## Exercise prompt
Output the run of lines that opens with the first line of the material below and closes with the line containing "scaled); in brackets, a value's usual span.", both included, and drop the pictures.

• • • • •

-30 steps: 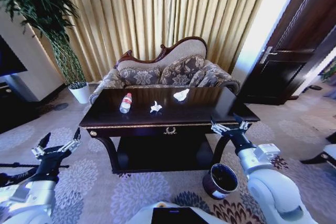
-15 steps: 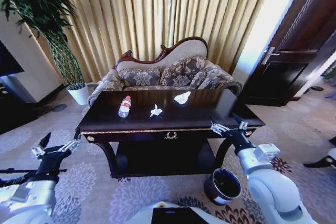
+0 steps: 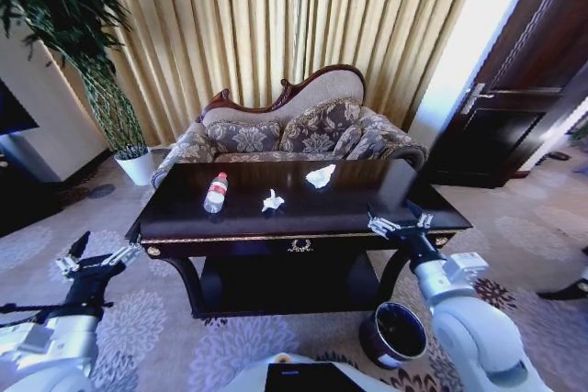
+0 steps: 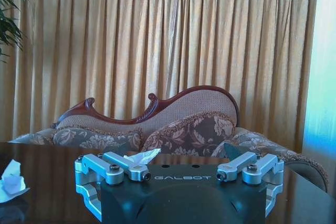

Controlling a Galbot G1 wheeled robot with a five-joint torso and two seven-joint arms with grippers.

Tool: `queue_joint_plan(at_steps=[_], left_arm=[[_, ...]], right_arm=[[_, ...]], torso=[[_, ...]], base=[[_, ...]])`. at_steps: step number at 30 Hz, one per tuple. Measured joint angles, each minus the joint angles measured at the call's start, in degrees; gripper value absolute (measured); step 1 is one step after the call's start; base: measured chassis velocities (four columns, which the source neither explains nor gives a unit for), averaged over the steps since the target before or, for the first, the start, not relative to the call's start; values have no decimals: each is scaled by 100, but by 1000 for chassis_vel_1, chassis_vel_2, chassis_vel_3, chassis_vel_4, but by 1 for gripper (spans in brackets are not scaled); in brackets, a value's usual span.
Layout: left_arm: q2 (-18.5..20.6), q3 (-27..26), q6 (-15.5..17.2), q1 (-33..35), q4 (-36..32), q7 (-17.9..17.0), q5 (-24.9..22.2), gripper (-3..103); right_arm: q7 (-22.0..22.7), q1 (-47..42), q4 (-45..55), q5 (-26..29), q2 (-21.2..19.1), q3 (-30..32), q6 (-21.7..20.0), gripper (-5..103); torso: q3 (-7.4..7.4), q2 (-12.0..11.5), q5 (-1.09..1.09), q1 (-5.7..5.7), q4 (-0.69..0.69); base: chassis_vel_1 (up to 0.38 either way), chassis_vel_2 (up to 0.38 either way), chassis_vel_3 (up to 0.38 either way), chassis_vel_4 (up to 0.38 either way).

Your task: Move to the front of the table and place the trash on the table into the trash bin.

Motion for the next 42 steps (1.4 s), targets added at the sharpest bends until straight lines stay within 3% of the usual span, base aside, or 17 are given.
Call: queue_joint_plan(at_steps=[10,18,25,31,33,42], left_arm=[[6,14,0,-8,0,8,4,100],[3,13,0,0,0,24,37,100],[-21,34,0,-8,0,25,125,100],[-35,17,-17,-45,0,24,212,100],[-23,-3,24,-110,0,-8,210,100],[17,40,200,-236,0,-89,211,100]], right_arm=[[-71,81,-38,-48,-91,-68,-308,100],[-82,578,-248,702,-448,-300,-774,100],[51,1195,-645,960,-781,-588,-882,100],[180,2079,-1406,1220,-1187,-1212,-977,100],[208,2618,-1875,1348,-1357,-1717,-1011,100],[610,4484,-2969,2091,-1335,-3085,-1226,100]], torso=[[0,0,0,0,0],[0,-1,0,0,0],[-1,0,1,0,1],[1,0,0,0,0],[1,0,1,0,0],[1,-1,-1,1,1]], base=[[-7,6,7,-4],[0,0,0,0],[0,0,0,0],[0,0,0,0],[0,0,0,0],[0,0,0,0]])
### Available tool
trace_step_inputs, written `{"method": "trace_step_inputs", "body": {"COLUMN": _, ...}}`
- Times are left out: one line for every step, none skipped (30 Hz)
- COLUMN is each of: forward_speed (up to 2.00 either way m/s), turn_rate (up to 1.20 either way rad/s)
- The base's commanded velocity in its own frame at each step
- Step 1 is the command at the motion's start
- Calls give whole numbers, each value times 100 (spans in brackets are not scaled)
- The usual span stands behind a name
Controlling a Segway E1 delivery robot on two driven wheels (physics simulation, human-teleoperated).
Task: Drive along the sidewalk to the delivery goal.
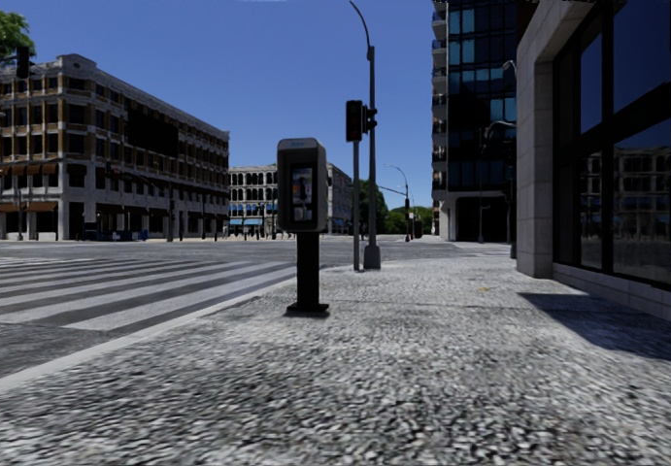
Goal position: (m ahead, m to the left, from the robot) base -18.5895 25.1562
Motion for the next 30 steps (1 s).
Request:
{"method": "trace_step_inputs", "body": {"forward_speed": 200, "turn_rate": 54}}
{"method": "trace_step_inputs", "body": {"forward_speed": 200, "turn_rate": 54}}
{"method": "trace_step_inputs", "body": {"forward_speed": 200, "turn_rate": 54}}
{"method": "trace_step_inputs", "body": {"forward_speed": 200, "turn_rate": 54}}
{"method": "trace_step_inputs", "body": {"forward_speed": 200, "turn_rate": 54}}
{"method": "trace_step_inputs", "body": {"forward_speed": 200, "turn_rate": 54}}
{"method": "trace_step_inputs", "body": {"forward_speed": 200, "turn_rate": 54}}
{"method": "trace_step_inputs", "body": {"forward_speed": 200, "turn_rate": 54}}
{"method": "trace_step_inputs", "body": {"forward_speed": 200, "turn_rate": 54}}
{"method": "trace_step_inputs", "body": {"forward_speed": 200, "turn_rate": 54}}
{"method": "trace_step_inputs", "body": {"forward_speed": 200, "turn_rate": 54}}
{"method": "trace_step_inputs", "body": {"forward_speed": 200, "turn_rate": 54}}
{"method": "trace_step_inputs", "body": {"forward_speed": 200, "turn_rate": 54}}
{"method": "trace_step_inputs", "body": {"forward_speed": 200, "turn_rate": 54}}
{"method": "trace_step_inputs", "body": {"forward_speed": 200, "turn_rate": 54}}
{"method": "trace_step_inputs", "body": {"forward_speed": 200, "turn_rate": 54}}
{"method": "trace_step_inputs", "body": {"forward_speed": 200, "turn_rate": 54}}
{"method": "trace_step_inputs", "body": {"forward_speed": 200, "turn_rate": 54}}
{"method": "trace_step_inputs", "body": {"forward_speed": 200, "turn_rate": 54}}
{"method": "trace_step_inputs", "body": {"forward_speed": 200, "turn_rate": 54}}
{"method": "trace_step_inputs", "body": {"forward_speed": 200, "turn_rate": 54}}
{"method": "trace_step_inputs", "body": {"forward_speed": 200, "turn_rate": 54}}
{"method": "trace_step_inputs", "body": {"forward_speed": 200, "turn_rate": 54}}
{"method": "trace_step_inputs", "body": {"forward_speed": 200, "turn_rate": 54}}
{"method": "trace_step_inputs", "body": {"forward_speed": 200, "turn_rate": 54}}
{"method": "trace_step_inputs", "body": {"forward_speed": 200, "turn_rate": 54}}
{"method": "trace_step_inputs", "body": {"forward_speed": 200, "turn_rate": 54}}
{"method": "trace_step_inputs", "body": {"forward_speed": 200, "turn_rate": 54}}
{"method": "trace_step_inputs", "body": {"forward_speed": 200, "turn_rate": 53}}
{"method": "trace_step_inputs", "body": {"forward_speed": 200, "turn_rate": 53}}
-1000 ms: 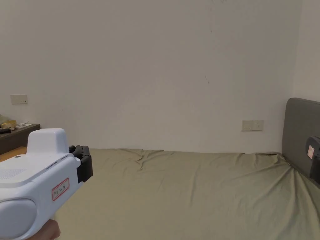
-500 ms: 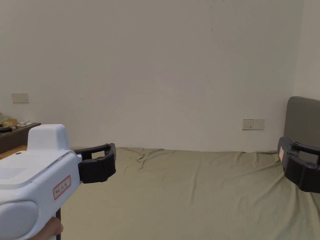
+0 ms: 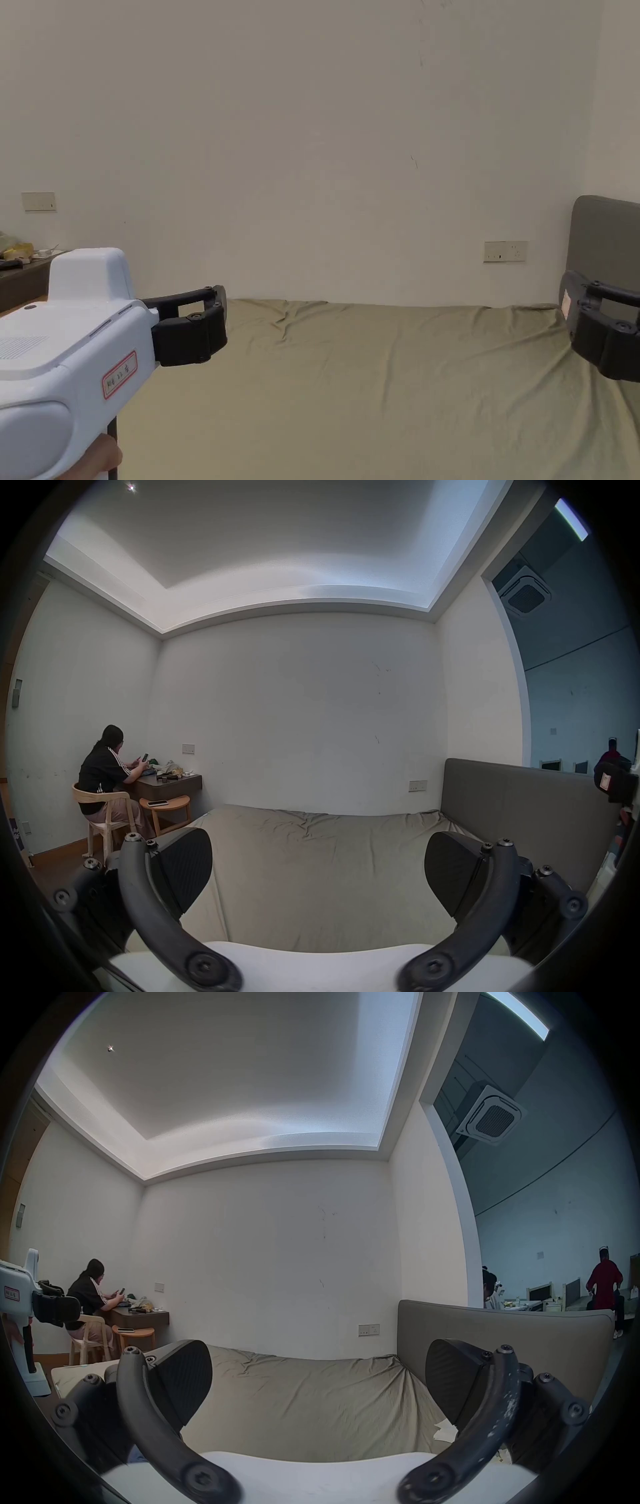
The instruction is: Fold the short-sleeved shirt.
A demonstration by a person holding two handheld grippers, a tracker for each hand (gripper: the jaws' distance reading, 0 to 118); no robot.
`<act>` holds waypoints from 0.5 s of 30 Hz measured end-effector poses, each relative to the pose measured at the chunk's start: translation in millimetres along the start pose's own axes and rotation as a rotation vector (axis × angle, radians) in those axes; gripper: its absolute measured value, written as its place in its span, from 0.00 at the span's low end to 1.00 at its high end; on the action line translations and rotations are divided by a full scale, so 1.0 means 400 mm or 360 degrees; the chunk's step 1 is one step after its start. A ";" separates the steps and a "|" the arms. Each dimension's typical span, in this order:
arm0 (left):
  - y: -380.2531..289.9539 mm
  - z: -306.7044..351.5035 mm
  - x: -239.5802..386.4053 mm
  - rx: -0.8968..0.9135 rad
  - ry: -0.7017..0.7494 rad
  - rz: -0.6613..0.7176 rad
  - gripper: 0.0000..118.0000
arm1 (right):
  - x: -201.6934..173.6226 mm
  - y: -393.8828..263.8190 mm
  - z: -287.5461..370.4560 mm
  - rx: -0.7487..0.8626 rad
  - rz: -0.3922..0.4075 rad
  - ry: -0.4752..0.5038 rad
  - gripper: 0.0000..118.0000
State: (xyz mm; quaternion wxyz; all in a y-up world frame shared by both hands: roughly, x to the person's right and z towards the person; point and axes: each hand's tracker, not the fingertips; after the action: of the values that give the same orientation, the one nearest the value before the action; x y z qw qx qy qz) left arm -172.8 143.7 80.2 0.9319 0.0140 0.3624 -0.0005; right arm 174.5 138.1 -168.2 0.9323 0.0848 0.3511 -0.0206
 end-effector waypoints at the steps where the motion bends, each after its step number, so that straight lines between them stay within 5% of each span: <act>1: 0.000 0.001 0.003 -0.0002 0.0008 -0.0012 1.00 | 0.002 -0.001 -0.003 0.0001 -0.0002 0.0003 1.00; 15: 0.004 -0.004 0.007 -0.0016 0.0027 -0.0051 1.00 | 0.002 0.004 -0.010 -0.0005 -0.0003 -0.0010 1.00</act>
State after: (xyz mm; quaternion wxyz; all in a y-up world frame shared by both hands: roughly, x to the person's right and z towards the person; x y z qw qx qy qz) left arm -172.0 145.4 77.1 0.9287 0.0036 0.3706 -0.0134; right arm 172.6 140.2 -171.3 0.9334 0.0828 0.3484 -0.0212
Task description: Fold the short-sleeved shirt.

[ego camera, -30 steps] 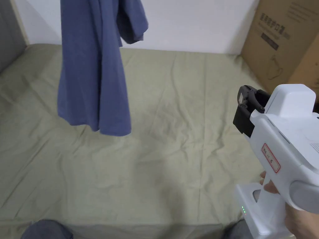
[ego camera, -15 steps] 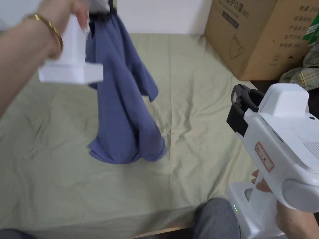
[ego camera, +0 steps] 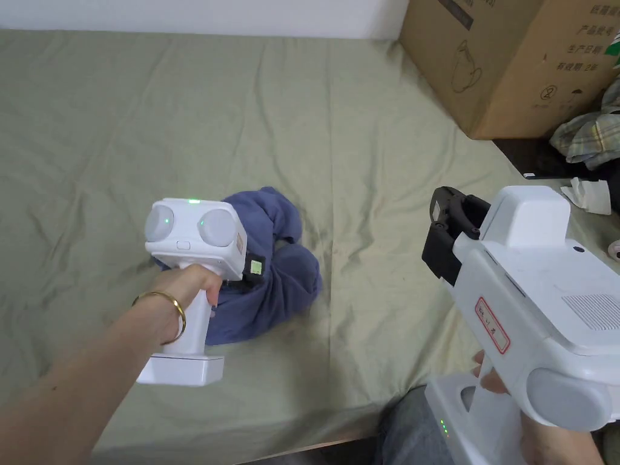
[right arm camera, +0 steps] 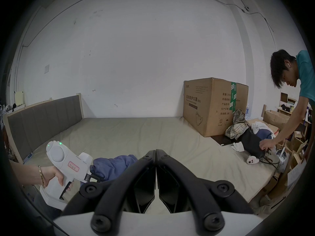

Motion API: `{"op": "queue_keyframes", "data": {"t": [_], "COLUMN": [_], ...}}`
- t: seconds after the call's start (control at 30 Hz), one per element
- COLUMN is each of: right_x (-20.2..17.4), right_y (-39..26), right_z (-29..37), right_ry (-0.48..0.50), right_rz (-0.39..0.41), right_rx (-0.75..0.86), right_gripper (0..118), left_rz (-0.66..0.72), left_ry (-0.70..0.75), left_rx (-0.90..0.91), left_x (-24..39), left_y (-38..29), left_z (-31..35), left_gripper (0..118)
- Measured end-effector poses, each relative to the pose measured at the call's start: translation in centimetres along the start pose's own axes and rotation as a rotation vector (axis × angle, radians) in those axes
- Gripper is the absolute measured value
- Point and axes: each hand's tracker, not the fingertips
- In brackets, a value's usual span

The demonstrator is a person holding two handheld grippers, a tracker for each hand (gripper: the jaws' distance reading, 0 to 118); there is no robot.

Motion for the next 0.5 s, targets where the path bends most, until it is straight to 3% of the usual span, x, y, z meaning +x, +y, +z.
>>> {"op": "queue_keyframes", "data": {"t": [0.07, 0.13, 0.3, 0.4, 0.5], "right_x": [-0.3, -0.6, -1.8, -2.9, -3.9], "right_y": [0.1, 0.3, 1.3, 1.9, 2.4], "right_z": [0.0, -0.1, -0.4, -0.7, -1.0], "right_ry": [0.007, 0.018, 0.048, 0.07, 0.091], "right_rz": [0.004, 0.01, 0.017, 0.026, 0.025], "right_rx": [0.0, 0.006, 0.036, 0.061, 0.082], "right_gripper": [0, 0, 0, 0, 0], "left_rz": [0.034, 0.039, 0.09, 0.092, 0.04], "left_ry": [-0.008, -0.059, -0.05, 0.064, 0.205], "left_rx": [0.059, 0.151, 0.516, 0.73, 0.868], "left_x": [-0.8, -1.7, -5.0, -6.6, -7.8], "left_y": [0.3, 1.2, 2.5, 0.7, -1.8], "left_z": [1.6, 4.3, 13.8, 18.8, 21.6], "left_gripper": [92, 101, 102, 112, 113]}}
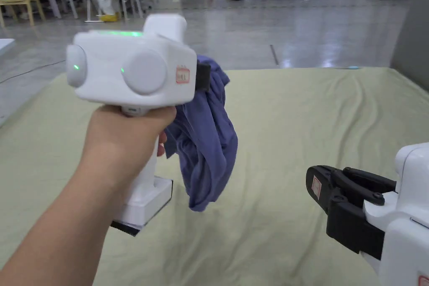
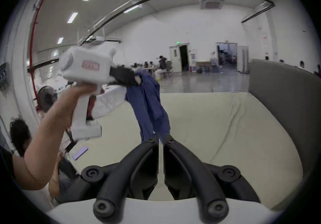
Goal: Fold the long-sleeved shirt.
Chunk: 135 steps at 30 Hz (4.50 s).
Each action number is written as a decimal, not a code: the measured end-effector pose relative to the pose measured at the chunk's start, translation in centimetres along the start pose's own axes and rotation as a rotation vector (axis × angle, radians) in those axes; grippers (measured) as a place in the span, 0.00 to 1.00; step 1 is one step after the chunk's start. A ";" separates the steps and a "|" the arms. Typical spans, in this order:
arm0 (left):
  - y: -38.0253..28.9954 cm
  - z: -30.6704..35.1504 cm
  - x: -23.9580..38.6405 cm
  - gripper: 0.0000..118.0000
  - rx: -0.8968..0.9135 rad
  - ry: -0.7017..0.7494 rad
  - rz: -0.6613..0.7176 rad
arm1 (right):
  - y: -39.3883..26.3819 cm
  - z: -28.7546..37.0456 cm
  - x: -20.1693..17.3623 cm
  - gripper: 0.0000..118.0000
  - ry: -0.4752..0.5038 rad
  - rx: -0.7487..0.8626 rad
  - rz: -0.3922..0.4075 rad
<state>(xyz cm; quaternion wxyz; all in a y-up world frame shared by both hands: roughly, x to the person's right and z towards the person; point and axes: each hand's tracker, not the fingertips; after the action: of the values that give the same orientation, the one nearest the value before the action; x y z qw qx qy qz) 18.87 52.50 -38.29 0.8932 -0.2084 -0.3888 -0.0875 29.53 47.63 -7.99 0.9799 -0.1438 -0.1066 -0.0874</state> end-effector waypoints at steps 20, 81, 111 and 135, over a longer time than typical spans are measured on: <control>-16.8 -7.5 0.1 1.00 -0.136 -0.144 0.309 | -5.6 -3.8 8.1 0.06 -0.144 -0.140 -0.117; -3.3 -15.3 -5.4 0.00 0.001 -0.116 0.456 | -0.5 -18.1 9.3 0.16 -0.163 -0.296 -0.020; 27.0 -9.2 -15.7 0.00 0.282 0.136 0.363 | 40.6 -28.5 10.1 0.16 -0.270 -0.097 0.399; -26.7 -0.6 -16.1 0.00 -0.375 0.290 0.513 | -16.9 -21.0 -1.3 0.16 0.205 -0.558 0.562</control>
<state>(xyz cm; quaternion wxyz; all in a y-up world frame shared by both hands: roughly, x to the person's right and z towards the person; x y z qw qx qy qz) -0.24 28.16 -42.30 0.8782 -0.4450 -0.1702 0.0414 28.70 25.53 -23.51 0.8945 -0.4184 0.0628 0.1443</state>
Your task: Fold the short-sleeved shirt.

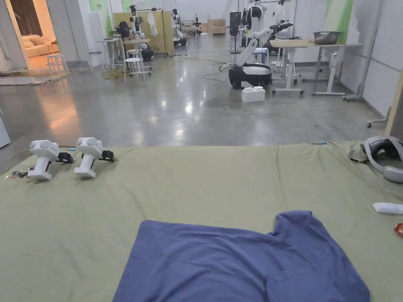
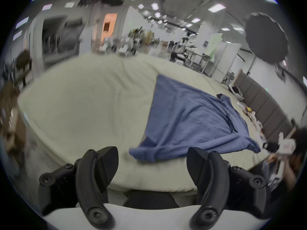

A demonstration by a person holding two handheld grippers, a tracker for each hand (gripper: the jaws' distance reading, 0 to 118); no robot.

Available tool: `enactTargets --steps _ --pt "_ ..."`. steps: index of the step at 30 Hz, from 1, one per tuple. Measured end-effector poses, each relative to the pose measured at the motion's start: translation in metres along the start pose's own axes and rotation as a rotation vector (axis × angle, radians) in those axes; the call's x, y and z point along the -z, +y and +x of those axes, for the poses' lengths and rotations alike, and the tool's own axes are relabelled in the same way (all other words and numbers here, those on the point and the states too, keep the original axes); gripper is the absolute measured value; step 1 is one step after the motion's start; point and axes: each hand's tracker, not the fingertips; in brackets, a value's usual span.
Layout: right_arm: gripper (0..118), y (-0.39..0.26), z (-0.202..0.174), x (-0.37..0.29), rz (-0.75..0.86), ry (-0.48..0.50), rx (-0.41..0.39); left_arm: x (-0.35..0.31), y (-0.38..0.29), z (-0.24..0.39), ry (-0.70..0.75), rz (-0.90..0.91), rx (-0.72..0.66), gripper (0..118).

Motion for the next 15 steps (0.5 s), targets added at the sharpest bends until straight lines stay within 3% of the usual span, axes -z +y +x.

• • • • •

## Response
-30 steps: 
-15 steps: 
+0 steps: 
+0 steps: 

Controlling a Galbot G1 wheeled robot with a five-joint torso and two seven-joint arms with grippers.

Tool: `queue_joint_plan(at_steps=[_], left_arm=[[_, ...]], right_arm=[[_, ...]], torso=[[_, ...]], base=[[_, ...]])`. at_steps: step number at 30 Hz, one per tuple. Measured joint angles, each minus the joint angles measured at the call's start, in degrees; gripper value absolute (measured); step 1 is one step after the call's start; base: measured chassis velocities (four columns, which the source neither explains nor gives a unit for), averaged over the steps since the target before or, for the first, the start, not relative to the call's start; values have no decimals: each is scaled by 100, but by 1000 for chassis_vel_1, chassis_vel_2, chassis_vel_3, chassis_vel_4, but by 1 for gripper (spans in brackets are not scaled); in brackets, a value's usual span.

The output for this exercise is now complete.